Almost all of the entire second half was stellar. Puccini's Era uguale la voce?...Ah! Vittoria from Gianni Scicchi was great fun. His two Verdi selections from after the intermission (Tutto e' deserto...Il balen del suo sorriso from Il trovatore, and Cortigiani, vil razza dannata from Rigoletto) were excellent and lovely. After the balen del suo sorriso, there were shouts of bis bis, as many wanted him to repeat the magic of that specific Verdi aria. At one point, there was a clear scream from the audience of, "Sei come Cappuccilli" -- The ultimate compliment, "You are like [Piero] Cappuccilli." And the audience reacted accordingly. There was a constant stream of bravo, bravissimo, and endless applause. It was intense, and almost exhausting the energy that pervaded throughout the theater.

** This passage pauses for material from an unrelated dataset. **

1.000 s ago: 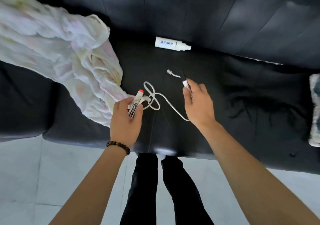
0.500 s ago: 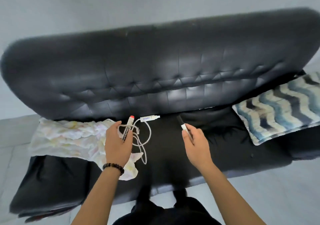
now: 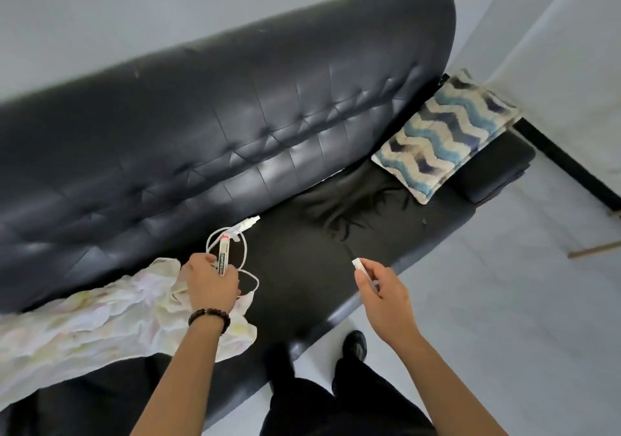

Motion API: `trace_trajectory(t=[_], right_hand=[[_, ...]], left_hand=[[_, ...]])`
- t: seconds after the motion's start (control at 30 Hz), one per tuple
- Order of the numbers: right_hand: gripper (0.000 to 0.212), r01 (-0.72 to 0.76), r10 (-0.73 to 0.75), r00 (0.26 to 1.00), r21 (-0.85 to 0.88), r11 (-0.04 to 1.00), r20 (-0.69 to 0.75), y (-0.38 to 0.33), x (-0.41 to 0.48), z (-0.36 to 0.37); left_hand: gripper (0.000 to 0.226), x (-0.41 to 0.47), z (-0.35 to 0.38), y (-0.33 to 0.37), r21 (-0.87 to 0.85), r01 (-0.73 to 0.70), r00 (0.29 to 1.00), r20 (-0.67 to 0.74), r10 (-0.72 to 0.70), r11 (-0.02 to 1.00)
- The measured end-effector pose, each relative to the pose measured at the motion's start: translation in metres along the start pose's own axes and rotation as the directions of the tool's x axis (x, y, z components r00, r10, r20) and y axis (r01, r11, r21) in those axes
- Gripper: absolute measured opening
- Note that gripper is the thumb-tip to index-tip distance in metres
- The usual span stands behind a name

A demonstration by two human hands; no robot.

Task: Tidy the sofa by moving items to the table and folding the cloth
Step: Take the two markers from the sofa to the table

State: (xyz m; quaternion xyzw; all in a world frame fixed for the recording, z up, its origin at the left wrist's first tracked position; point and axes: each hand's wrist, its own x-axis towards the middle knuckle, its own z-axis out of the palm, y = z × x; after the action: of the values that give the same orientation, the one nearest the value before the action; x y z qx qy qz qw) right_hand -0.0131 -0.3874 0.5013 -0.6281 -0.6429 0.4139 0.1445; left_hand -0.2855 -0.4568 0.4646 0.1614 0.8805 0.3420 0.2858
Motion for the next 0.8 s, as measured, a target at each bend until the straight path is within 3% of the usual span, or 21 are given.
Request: trace_trajectory(t=[0.13,0.4,0.63,0.8], right_hand=[[0.032,-0.036,0.041,0.997,0.071,0.997,-0.072,0.015,-0.012,-0.025],[0.03,-0.053,0.14,0.953,0.311,0.949,-0.267,0.075,-0.033,-0.125],[0.024,-0.046,0.292,0.836,0.471,0.881,-0.465,0.209,-0.078,-0.268],[0.02,-0.014,0.428,0.702,0.589,0.808,-0.569,0.289,-0.112,-0.369]], left_hand=[[0.017,-0.024,0.01,0.021,0.005,-0.112,0.99,0.084,0.111,0.994],[0.022,-0.114,0.073,0.115,-0.041,-0.319,0.94,0.114,0.322,0.947],[0.017,-0.268,0.216,0.193,-0.191,-0.491,0.8,0.286,0.527,0.85],[0.02,-0.389,0.317,0.241,-0.294,-0.593,0.61,0.443,0.657,0.749]])
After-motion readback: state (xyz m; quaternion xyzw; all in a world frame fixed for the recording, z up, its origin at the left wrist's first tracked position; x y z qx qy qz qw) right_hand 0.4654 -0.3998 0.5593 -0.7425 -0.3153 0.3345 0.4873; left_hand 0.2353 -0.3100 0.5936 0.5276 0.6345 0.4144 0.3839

Then came his encore, four selections total, interrupted by witty quips and fluid banter with the audience. He presented himself as an interactive singer. His first was an aria from Verdi's La traviata, Germont's Di Provenza il mar, il suol. He joked that he was practicing for his July appearance, and accordingly plugged his upcoming 2007 performances of La Traviata at Teatro alla Scala on July 17 and 21, where he will sing Germont in the highly anticipated Maazel/Vargas/Gheorghiu production.
The second bis was Nemico della Patria from Umberto Giordano's Andrea Chénier, which was outstanding (btw, here is a YouTube clip of Piero Cappuccilli singing the same aria). He joked that he would be auditioning for a slot next year, as the Giordano opera is planned to be in the La Scala line-up for 2008. ha ha.
The third encore I was familiar with, but just couldn't peg because Nucci launched right into it without any banter or commentary.
The last song was literally staged as a sing-a-long. Karaoke with Nucci. He introduced the selection, and asked the audience to help him out. He launched into an endearing, popular song by the name of Mamma, a hit from Beniamino Gigli in 1940. This Americana wasn't familiar with the traditional Italian canzone, but was nevertheless entertained by the loyal audience participation, who sang collectively, and quite vociferously during the chorus.